In her late thirties her reclusive nature intensified. She was rarely seen outside. She preferred to speak to callers from the other side of a door rather than face to face. She took to dressing in white. She did however keep up her correspondence and would send small verses and bunches of flowers to visitors.
In the ensuing years there were many sad events: the deaths of her father, whom she greatly loved, of her mother of whom she became fond only after she became dependent after a stroke and of her favourite nephew, of typhoid. In 1877 she became friendly with Otis Lord, a widower and retired judge. They corresponded every week and shared the same literary interests. In the early 1880s, his death and that of Charles Wadsworth coupled with her brother’s marital infidelity gave her great unhappiness: ‘The Dyings have been too deep for me, and before I could raise my Heart from one, another has come’.

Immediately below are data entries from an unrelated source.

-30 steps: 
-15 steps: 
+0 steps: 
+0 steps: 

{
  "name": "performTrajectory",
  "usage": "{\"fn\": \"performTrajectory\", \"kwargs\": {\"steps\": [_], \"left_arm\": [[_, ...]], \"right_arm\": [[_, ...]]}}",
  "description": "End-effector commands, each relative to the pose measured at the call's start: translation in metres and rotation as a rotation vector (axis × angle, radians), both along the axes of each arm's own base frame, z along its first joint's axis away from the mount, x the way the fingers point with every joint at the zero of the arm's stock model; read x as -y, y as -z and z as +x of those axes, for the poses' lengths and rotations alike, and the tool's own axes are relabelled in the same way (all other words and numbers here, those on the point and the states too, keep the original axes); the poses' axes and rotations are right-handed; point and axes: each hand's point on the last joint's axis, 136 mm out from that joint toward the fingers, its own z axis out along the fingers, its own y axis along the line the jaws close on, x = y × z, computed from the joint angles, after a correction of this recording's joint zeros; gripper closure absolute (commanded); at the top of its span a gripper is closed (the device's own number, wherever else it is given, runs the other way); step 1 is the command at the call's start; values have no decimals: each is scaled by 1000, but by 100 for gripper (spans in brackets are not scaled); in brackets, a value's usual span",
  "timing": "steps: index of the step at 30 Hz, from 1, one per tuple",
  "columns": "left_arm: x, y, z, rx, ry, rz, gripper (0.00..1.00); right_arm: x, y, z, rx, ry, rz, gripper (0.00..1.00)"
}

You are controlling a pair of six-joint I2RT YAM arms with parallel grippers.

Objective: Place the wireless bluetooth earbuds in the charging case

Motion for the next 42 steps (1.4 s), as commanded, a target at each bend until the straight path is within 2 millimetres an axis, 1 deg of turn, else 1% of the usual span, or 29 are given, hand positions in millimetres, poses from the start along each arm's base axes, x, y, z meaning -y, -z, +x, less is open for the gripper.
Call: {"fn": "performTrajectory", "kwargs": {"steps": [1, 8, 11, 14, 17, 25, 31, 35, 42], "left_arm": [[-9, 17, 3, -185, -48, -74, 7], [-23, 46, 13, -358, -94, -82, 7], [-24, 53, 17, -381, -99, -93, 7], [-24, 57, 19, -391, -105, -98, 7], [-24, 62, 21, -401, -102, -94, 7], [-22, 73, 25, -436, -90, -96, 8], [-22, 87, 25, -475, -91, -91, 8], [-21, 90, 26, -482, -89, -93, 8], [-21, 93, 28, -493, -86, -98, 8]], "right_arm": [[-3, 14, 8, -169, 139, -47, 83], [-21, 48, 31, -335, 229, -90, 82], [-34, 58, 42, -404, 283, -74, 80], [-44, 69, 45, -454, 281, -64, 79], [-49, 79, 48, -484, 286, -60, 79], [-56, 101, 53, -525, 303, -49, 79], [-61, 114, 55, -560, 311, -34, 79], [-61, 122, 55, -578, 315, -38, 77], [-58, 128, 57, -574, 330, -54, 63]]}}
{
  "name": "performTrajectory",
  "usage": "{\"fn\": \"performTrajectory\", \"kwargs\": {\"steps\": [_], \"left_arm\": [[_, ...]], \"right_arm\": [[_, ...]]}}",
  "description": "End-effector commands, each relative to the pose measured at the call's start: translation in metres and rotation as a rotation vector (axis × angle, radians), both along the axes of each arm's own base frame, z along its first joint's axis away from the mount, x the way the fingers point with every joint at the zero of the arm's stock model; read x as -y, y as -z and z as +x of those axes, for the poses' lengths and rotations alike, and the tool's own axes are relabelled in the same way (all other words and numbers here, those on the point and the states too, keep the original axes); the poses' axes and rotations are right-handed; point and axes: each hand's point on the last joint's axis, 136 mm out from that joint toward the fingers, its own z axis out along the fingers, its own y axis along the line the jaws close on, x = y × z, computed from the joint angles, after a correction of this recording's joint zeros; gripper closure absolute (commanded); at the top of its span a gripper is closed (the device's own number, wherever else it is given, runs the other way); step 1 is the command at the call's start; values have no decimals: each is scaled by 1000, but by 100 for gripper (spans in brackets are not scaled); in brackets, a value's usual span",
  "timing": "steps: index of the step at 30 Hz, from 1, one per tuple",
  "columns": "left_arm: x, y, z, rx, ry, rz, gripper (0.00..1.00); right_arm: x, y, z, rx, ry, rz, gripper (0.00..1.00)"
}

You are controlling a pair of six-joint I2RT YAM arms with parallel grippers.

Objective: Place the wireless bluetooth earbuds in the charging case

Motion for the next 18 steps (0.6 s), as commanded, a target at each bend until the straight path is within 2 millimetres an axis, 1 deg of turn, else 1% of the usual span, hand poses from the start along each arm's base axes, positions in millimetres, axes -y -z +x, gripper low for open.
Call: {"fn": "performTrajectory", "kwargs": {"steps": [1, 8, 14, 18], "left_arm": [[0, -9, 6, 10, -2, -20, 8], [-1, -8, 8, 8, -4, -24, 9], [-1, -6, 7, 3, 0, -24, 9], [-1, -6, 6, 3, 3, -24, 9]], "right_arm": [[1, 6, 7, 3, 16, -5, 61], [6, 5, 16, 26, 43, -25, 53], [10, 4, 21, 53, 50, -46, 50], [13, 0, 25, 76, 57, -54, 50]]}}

In the summer of 1885 she herself fainted while cooking in the kitchen. She was unconscious for several hours and her health steadily deteriorated after that. By November she was giving her brother great cause for concern. Still unwell in the following spring, she wrote what is believed to be her last brief letter, to her cousins: “Little Cousins, Called Back. Emily”. She died on 15th May 1886. The cause of death was given as Bright’s Disease, now recognised as kidney failure.
Very few of her poems were published during her lifetime. Her sister Lavinia had promised to burn all her papers after her death but had not realised that among them were nearly eighteen hundred poems. In 1890 a first volume of poems came out but it was not until the mid twentieth century that an unedited collection was published.